WORK TO COMPLETE: Write out the data below in full, please. Keep every character as given.

--------------------------------

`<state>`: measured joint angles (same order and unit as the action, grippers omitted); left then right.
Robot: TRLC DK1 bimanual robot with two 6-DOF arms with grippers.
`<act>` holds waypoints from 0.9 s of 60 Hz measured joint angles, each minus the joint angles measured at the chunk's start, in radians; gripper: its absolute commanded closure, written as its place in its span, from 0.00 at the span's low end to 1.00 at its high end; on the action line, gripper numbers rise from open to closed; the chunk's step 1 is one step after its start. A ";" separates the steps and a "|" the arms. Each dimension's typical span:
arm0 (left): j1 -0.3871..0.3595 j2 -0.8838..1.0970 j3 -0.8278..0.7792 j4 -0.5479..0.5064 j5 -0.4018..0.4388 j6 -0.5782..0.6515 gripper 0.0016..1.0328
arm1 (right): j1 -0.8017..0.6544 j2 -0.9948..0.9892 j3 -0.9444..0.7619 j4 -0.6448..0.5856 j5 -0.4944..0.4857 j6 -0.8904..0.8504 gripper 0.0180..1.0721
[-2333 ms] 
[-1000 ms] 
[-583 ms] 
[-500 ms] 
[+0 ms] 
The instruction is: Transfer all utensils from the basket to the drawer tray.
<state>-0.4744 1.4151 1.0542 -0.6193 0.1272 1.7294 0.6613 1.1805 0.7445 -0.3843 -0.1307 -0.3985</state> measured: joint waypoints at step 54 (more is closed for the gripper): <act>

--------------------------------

EXERCISE OUTPUT:
`<state>`: measured joint angles (same order and unit as the action, grippers omitted); left then right.
Robot: TRLC DK1 bimanual robot with two 6-DOF arms with grippers.
`<act>` holds waypoints from 0.9 s of 60 Hz measured joint angles, each minus the joint angles measured at the chunk's start, in radians; gripper: its absolute commanded closure, written as its place in its span, from 0.00 at the span's low end to 1.00 at its high end; on the action line, gripper numbers rise from open to closed; the chunk's step 1 is one step after its start. A ";" separates the steps and a "|" the arms. Each dimension's typical span:
arm0 (left): j1 -0.3871..0.3595 j2 -0.8838..1.0970 j3 -0.8278..0.7792 j4 -0.5479..0.5064 j5 -0.4018..0.4388 j6 -0.5782..0.6515 gripper 0.0016..1.0328
arm1 (right): j1 -0.8017..0.6544 j2 -0.9948..0.9892 j3 -0.9444..0.7619 j4 -0.6448..0.5856 j5 -0.4944..0.4857 j6 -0.8904..0.8504 gripper 0.0180..1.0721
[-2333 ms] 
[-1000 ms] 
[-583 ms] 
[-500 ms] 
[+0 ms] 
The instruction is: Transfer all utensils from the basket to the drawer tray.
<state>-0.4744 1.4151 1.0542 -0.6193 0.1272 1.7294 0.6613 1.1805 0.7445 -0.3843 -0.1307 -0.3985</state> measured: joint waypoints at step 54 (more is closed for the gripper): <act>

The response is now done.